Someone who has a poor credit rating has no chance of getting an auto loan refinance, right? Wrong. There are ways to get refinance car loans with bad credit. The following will point out these methods so those who have bad credit know they can refinance their car loans.
Phoenix, AZ -- (SBWIRE) -- 12/03/2012 -- If one’s financial situation changes and one’s credit standing is less-than-perfect, it’s time to find out how to refinance a car loan with bad credit. It can be done, despite what some people say. There are steps to get an auto loan refinanced if one’s credit is not very good, and here’s a look at some of them. The first thing to do is contact the lender that holds the loan to find out exactly how much is owed on it. After that, determine how much the vehicle is actually worth by looking it up in the Kelley Blue Book, the official auto valuing guide. Keep a good payment history on the original loan, as a refinance of it may not be possible if there are late or missed payments. Application for Auto Loan Refinance
Other tips to help refinance car loans with bad credit include dealing with a sub-prime lender. Because of bad credit, prime lenders often deny applications for auto loan refinancing. It is better to research several sub-prime lenders that specialize in securing refinance loans for those who have bad credit. These lenders have access to many different kinds of loan refinances that are designed just for people whose credit score is low. While looking for the right sub-prime lender to refinance one’s car or truck, pay attention to interest rates and loan terms. Some lenders deliberately raise the interest rate for applicants with poor credit because it can be so difficult for them to obtain refinancing. Take some time and carefully look at rates and terms before choosing a lender.

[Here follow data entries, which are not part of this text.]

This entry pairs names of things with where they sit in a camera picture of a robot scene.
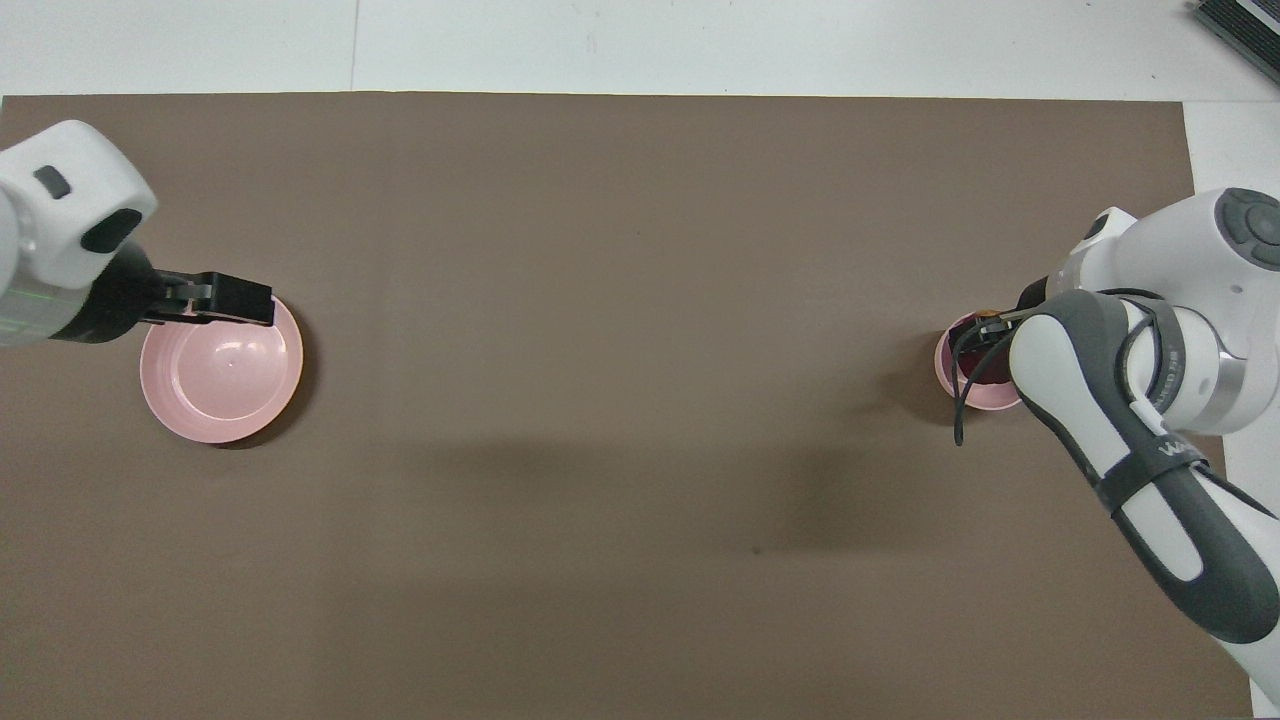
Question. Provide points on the dark ribbed device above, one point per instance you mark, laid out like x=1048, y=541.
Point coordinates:
x=1245, y=22

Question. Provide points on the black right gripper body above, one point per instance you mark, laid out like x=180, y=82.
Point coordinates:
x=1033, y=294

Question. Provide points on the brown table mat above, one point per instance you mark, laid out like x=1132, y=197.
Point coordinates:
x=640, y=250

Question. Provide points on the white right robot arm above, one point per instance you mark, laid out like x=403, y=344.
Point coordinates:
x=1160, y=260

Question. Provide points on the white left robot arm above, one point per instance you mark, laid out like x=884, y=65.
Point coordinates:
x=60, y=220

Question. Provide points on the pink plate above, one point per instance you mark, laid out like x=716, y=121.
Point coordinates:
x=220, y=385

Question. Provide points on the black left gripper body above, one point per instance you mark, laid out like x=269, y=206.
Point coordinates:
x=120, y=295

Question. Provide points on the dark red apple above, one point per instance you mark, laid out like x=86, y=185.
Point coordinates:
x=985, y=368

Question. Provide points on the pink bowl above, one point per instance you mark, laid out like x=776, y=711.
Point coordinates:
x=980, y=398

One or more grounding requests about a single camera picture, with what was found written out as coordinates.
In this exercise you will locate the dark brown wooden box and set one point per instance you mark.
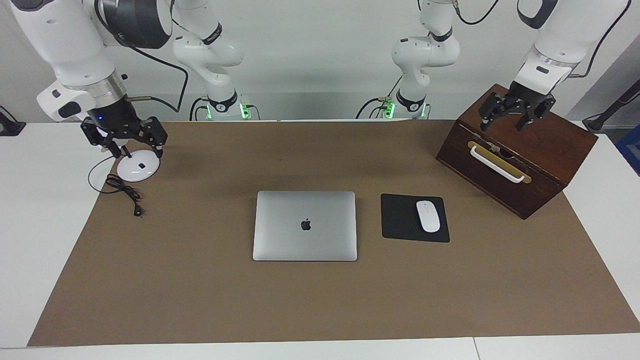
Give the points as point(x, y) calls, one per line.
point(540, 145)

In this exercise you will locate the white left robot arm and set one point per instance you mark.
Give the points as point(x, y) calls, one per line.
point(565, 35)

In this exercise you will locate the brown table mat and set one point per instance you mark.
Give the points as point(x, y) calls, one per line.
point(200, 290)

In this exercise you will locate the black tripod leg stand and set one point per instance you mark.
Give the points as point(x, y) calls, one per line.
point(612, 107)

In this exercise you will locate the white desk lamp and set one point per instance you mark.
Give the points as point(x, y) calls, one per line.
point(137, 167)

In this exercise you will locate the blue crate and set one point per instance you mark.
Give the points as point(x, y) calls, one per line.
point(631, 150)

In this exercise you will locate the white computer mouse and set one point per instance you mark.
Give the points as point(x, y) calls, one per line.
point(428, 216)

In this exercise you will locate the silver grey laptop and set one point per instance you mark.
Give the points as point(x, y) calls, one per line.
point(305, 225)

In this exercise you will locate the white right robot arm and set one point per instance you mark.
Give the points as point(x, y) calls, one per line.
point(65, 40)

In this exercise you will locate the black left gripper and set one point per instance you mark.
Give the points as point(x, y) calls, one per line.
point(527, 97)

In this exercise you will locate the small black stand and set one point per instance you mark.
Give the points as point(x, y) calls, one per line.
point(10, 127)

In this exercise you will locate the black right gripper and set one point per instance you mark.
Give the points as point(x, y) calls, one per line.
point(115, 117)

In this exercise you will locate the black mouse pad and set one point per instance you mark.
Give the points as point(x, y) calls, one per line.
point(400, 220)

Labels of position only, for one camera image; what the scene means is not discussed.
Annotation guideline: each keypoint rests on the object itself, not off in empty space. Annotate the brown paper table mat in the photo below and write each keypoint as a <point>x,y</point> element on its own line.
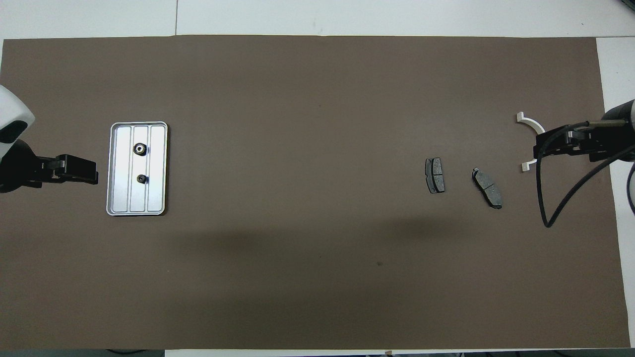
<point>317,248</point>

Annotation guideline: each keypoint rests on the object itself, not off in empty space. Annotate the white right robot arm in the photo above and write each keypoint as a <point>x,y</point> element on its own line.
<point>620,124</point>

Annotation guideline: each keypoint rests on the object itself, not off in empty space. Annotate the long grey brake pad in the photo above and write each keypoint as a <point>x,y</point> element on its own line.
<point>488,188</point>

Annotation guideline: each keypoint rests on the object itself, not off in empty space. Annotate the silver metal tray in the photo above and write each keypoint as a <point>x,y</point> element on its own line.
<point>124,198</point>

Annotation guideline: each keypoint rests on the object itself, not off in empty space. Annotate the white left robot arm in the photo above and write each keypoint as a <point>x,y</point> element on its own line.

There are companies out there that offer to refinance a car loan for those with bad credit – guaranteed. Be leery of these claims, as no one can promise to get a loan if someone’s credit rating is 400. Some of these businesses aren’t what they seem to be, either; they’re set up by con artists who are looking to bilk people out of their hard earned money. Some hints that someone may be trying to run a scam include requiring personal information or paying “up-front” fees – before any service is rendered. If a company representative does not outline the borrower’s rights, etc, regarding the service, stop talking with him.